February 20, 2024
The U.S. Department of Agriculture announced the appointment of Angie Snyder, a veteran Agricultural Marketing Service employee, as deputy administrator of AMS’ Cotton and Tobacco Program.
In her new role, she will be responsible for standardization, grading, and market news services for cotton, cotton-related products and tobacco and administering the producer-funded Cotton Research and Promotion program.
The position was previously held by Darryl Earnest, who served as deputy administrator of the Cotton and Tobacco Program for 18 years and retired from USDA in 2023 after 33 years of service, much of it spent on helping automate the classing of the U.S. cotton crop across its 10 regional cotton classing offices.
“Angie Snyder brings more than three decades of diverse experience working across agriculture, a long tenure with AMS, deep knowledge of the agency’s programs and extensive experience working with our customers across the country,” said AMS Administrator Bruce Summers.
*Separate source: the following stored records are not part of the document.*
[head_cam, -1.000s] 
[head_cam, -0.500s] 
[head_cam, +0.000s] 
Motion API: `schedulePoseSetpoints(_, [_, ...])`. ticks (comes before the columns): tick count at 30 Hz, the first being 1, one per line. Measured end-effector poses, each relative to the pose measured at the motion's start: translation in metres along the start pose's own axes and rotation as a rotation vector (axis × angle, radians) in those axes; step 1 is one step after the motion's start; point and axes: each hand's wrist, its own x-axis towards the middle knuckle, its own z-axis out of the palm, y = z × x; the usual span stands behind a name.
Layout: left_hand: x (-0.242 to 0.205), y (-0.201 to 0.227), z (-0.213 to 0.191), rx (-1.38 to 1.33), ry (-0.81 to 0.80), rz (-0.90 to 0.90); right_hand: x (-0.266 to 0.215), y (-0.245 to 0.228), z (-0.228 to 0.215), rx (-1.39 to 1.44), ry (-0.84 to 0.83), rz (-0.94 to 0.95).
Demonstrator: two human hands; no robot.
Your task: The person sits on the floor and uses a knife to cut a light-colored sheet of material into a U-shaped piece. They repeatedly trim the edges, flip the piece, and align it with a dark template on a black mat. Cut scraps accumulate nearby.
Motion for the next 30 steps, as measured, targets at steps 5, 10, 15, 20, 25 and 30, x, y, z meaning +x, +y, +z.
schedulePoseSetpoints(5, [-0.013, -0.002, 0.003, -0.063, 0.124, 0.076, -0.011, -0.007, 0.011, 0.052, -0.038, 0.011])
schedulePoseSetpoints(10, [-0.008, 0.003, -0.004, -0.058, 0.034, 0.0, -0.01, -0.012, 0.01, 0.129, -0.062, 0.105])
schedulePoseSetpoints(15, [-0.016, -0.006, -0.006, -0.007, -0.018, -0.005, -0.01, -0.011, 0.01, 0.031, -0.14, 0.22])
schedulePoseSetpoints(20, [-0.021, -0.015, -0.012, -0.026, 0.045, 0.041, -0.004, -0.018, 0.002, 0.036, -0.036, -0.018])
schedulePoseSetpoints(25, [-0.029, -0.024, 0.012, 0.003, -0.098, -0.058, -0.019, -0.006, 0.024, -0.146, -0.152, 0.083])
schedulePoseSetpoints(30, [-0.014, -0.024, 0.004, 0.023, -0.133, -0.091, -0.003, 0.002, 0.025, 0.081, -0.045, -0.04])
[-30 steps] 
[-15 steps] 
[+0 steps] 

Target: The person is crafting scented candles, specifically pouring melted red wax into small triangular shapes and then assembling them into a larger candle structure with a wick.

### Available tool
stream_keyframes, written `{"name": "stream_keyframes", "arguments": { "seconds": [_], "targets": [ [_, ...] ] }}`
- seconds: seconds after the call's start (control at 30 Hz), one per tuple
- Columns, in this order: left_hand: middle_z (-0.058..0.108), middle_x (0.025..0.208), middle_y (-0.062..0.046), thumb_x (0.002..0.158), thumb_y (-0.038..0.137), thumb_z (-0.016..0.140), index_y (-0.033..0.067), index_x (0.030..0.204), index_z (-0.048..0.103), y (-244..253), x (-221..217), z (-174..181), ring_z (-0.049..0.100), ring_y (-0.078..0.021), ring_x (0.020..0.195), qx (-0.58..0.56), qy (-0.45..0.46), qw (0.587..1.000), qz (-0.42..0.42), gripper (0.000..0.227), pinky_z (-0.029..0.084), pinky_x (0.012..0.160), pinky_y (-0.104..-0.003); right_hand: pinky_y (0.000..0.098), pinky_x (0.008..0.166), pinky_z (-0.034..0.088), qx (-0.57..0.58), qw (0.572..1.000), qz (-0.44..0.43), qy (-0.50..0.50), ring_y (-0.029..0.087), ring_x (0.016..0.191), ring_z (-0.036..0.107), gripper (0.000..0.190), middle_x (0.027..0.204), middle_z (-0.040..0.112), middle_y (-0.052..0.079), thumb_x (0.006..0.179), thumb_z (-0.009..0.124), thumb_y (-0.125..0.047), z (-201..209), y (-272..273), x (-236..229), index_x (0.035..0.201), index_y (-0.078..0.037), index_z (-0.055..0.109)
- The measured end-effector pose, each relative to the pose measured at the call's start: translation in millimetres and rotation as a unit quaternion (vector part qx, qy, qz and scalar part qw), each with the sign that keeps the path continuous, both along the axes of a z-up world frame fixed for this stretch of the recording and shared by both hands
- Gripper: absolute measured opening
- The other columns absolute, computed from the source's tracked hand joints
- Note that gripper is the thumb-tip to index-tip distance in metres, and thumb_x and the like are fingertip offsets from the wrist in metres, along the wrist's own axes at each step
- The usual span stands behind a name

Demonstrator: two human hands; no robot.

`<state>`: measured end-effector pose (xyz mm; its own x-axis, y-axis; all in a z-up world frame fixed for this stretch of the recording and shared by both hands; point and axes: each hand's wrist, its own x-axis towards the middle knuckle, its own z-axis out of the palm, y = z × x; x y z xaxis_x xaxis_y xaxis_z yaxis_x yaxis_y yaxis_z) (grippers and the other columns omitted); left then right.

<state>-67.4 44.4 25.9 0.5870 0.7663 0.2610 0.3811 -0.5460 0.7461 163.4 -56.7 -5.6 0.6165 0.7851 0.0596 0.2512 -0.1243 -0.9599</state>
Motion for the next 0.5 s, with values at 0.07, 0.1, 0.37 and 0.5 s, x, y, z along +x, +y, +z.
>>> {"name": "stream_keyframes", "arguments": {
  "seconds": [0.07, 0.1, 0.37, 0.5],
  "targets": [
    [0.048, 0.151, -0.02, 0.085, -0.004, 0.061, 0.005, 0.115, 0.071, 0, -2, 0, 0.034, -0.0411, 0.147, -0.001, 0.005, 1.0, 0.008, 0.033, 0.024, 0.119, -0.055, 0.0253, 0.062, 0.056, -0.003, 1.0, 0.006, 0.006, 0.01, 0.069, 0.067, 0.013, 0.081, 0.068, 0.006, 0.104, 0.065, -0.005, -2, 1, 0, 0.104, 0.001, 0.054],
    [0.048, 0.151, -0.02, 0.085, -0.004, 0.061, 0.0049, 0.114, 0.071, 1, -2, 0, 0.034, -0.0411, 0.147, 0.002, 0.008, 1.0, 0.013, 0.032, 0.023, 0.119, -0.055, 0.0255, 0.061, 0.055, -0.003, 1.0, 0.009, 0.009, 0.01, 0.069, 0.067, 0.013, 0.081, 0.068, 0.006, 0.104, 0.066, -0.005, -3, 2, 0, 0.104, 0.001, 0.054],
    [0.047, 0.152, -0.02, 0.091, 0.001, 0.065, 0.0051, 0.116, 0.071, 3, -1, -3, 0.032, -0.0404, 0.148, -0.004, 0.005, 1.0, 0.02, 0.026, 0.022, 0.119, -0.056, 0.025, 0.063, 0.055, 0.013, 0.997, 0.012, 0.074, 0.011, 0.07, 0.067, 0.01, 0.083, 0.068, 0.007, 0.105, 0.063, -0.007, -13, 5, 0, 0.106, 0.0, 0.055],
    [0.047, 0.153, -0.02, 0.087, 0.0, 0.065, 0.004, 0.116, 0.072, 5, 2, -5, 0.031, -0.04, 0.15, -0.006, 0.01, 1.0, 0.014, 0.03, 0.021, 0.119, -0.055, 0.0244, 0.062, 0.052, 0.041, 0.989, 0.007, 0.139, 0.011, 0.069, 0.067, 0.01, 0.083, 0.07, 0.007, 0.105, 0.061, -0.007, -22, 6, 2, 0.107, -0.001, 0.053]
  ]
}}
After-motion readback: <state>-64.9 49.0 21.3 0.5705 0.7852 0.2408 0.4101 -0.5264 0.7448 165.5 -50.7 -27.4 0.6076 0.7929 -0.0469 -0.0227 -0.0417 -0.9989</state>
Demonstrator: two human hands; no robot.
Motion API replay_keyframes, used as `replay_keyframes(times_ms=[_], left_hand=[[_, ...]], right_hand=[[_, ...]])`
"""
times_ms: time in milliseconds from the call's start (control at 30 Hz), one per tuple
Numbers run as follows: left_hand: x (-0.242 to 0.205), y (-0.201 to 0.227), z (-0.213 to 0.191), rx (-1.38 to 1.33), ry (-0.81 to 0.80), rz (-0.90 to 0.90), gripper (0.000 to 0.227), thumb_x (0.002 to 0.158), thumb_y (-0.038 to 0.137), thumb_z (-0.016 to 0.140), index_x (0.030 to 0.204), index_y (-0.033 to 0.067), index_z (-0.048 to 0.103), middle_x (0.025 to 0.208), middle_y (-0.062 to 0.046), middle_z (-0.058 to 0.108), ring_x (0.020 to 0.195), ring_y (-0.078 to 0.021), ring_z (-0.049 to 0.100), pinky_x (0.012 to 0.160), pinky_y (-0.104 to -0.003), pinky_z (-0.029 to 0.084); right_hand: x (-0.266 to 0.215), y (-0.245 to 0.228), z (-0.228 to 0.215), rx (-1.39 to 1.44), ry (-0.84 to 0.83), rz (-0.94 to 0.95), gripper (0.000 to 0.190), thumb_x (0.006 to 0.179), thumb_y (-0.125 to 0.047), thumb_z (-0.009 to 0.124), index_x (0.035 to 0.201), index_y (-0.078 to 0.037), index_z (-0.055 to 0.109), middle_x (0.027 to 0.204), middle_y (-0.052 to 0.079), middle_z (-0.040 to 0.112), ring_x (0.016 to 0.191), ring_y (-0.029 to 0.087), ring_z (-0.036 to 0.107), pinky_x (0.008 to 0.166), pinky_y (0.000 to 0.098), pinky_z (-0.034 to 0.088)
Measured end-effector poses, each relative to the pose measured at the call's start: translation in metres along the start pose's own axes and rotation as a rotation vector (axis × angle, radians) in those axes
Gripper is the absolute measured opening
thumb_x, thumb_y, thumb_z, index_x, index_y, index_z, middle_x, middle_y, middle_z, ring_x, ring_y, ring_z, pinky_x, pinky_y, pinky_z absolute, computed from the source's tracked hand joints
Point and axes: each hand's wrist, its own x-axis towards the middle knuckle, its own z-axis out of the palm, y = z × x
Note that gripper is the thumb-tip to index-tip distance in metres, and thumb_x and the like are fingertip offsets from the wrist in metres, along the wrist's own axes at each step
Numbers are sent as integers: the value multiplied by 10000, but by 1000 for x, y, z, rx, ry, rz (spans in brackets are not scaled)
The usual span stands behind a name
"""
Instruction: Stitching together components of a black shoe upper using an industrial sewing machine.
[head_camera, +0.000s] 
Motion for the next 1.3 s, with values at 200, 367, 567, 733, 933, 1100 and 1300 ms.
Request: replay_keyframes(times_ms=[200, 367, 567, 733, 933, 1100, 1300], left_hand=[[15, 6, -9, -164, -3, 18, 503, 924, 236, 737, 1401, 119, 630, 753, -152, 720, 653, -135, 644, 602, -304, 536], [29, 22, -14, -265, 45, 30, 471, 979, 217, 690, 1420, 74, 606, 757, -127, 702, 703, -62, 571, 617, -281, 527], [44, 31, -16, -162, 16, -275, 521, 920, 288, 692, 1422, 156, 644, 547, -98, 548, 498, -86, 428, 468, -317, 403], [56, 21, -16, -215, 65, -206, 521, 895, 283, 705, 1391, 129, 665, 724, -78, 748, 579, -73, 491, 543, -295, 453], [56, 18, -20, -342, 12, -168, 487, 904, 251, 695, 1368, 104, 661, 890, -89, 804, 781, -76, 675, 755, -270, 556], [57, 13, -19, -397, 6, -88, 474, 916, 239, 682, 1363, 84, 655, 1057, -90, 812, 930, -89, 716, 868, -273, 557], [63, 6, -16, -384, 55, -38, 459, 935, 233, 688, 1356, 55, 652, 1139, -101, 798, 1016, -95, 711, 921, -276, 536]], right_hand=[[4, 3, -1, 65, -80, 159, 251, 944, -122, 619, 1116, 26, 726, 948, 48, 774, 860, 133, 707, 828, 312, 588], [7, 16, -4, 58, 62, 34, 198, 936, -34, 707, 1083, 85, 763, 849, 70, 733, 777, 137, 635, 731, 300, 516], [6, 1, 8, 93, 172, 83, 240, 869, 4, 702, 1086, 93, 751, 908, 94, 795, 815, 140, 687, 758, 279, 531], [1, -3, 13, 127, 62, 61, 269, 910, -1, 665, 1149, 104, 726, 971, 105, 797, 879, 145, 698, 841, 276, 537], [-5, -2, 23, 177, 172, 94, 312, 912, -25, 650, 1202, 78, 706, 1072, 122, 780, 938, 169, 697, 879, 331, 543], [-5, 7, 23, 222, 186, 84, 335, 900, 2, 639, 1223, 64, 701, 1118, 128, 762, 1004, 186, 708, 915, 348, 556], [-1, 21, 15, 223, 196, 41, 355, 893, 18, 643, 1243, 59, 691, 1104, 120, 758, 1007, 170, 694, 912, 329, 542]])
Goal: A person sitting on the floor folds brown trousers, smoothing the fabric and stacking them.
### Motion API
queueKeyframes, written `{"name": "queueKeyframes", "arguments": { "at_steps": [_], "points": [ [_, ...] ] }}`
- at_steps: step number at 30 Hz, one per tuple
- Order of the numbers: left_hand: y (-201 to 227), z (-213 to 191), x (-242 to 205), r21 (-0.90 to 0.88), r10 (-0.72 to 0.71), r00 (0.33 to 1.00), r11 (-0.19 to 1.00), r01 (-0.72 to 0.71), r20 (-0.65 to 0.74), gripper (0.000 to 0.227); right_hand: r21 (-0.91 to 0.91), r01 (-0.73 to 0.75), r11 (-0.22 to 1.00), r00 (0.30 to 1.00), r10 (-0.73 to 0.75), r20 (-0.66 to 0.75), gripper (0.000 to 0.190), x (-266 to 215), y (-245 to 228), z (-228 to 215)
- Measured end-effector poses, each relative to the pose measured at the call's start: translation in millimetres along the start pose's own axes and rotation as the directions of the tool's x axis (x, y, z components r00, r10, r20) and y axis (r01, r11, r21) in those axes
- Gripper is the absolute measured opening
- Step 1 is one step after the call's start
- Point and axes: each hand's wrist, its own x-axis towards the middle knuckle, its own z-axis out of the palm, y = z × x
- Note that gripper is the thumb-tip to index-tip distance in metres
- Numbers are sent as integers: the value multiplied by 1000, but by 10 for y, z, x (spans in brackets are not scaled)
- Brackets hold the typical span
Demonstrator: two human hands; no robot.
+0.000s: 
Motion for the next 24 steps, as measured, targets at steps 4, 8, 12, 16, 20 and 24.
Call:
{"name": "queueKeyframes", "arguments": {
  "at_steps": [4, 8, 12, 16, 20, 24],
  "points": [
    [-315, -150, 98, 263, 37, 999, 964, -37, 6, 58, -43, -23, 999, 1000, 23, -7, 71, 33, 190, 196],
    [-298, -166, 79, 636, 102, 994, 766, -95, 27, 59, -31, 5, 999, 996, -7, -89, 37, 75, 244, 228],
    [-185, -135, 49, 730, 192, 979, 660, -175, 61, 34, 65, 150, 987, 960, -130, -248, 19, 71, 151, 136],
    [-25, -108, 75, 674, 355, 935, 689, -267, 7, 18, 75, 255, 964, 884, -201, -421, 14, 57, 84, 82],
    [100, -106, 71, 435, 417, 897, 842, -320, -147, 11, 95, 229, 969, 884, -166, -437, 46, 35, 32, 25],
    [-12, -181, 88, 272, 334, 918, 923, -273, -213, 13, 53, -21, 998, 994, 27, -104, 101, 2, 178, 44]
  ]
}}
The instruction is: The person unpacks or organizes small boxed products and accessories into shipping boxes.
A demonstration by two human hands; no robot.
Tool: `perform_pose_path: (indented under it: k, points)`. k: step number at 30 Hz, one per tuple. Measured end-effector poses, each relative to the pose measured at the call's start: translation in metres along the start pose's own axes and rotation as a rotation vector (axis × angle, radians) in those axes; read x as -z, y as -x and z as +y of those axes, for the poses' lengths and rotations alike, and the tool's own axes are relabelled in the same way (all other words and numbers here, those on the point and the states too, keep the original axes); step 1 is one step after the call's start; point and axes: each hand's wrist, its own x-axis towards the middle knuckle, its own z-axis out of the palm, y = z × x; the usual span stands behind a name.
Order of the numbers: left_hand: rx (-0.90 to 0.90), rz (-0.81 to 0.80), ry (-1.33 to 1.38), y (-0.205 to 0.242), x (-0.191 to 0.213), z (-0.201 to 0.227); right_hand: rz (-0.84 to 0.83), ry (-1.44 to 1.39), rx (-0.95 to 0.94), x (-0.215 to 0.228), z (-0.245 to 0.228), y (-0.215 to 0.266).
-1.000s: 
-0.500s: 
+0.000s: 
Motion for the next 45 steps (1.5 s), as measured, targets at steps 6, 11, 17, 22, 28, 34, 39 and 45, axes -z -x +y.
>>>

“During her time with the agency, she has engaged with the spectrum of AMS customers – producers, processors, packers, importers and merchandisers. I am so grateful that Angie will serve as deputy administrator for the Cotton and Tobacco program, bringing her impressive track record of creating efficiencies and modernizing services to the role.”
Previous assignments
In January 2023, Angie was tapped to rebuild and direct the Agency’s budget office, he said. Prior to that, she served as the associate deputy administrator of the AMS Fair Trade Practices Program, overseeing Packers and Stockyards, the national bioengineered food disclosure standard, country-of-origin labeling, warehouse and commodity management, and the Perishable Agricultural Commodities Act program.
She has also served as the AMS Livestock and Poultry Program associate deputy administrator and director of the Quality Assessment Division, where she managed nationwide voluntary grading services for meat, poultry and eggs and domestic and export auditing and accreditation services for the livestock, poultry, fish, and fruit and vegetable industries.
Among her other roles have been overseeing development of domestic and international standards, mandatory and voluntary market news reporting services, economic and statistical analysis services, food product specification development for Federal food and nutrition assistance programs, seed regulatory testing, and research and promotion programs.
She graduated from the University of Tennessee at Chattanooga with a B.A. in Biology.
National Cotton Council leaders welcomed Snyder to her new position during a visit to their office in Memphis on Jan. 31. “We look forward to working with Angie in her new role,” said Gary Adams, president and CEO of the Council.